Jeder vierte Baum-Fällantrag abgelehnt
Veröffentlicht: Donnerstag, 16.04.2026 16:00
Wer in Oberhausen einen Baum auf seinem Grundstück fällen will, braucht dafür oft eine Genehmigung – und bekommt sie längst nicht immer. Im letzten Jahr wurden rund ein Viertel aller Anträge abgelehnt, geht aus einem aktuellen Bericht der Servicebetriebe Oberhausen hervor.
Insgesamt wurden 2025 für 280 Bäume Anträge auf Fällung oder Rückschnitt gestellt. Die Stadt genehmigte davon 190 Fällungen und 16 Rückschnitte – 74 Anträge wurden abgelehnt. Die häufigsten Gründe für eine Genehmigung waren kranke oder gefährliche Bäume sowie geplante Bauprojekte auf dem Grundstück.

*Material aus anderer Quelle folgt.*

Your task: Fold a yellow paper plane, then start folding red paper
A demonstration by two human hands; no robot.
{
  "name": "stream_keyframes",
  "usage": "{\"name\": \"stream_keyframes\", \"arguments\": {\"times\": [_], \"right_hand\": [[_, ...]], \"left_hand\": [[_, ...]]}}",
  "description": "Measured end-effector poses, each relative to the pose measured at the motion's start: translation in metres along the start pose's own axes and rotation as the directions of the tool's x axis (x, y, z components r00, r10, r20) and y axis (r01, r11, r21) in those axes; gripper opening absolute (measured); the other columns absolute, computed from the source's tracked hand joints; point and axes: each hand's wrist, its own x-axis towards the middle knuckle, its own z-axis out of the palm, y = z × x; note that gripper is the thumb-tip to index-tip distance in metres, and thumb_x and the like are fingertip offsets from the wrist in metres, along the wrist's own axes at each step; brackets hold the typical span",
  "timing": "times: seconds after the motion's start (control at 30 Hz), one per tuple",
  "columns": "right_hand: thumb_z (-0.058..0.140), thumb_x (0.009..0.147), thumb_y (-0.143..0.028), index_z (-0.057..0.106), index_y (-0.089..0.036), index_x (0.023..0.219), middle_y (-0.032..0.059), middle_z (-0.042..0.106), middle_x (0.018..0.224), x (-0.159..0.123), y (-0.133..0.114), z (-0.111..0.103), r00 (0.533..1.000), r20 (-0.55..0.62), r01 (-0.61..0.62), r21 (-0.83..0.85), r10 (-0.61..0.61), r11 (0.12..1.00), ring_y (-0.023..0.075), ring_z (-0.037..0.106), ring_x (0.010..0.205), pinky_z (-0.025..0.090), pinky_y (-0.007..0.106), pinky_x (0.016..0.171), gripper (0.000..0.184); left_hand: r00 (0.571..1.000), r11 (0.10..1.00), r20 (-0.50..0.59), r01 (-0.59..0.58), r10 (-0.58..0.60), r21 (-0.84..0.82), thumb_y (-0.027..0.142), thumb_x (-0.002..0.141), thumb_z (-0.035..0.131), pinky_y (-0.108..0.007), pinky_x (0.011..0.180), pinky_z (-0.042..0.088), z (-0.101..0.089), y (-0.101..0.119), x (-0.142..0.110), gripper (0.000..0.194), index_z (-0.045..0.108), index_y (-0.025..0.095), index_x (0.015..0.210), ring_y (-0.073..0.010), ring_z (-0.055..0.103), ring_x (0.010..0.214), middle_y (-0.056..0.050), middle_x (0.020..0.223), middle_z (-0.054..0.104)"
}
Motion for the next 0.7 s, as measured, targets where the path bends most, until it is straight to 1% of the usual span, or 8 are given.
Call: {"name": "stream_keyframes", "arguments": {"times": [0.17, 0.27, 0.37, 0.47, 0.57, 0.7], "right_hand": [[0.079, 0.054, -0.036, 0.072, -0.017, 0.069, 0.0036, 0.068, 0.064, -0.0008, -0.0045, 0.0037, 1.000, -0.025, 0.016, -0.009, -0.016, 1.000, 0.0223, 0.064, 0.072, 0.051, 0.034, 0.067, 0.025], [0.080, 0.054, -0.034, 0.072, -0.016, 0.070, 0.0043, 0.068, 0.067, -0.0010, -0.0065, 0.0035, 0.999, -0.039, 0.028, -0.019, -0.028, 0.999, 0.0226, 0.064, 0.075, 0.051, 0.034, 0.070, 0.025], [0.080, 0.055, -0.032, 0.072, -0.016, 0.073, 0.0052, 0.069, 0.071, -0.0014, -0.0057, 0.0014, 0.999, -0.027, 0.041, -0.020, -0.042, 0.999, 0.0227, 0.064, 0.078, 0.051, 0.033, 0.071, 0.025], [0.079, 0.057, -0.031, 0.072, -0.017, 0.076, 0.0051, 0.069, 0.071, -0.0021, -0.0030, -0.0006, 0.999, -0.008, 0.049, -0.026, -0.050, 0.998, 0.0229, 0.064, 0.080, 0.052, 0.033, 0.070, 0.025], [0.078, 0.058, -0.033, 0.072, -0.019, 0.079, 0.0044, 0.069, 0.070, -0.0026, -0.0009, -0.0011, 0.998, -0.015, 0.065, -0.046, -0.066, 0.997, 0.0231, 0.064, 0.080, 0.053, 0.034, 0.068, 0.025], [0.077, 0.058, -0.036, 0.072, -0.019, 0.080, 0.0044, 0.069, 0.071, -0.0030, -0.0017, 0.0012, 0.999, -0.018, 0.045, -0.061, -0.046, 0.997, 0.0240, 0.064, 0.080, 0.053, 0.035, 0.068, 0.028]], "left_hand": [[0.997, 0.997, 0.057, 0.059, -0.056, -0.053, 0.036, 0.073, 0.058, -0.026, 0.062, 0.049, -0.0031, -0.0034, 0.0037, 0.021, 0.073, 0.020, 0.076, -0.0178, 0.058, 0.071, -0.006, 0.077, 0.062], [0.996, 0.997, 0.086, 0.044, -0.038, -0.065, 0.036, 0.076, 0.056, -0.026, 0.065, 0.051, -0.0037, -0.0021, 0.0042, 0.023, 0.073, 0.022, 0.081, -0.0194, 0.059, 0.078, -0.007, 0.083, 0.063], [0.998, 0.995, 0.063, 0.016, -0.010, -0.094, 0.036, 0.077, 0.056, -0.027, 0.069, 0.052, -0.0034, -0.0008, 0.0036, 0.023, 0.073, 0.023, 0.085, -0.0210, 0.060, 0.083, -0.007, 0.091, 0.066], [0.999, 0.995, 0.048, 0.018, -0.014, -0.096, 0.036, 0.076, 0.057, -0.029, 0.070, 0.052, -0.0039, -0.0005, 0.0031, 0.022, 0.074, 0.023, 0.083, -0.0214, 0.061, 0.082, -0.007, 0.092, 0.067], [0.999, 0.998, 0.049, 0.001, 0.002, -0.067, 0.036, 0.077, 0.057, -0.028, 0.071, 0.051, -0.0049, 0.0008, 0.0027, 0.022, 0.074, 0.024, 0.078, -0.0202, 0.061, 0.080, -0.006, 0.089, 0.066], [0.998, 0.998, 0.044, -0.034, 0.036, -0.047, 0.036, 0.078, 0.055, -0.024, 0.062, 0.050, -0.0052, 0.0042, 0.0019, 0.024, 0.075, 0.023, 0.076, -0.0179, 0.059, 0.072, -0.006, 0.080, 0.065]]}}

Wer einen geschützten Baum trotzdem eigenmächtig fällt, riskiert ein Bußgeldverfahren – sechs solcher Verfahren wurden 2025 eingeleitet. Wer eine Fällgenehmigung erhält, muss in vielen Fällen einen Ersatzbaum pflanzen oder eine Ausgleichszahlung leisten: 2025 kamen so knapp 38.300 Euro zusammen. Mit dem Geld finanziert die Stadt neue Bäume im Stadtgebiet.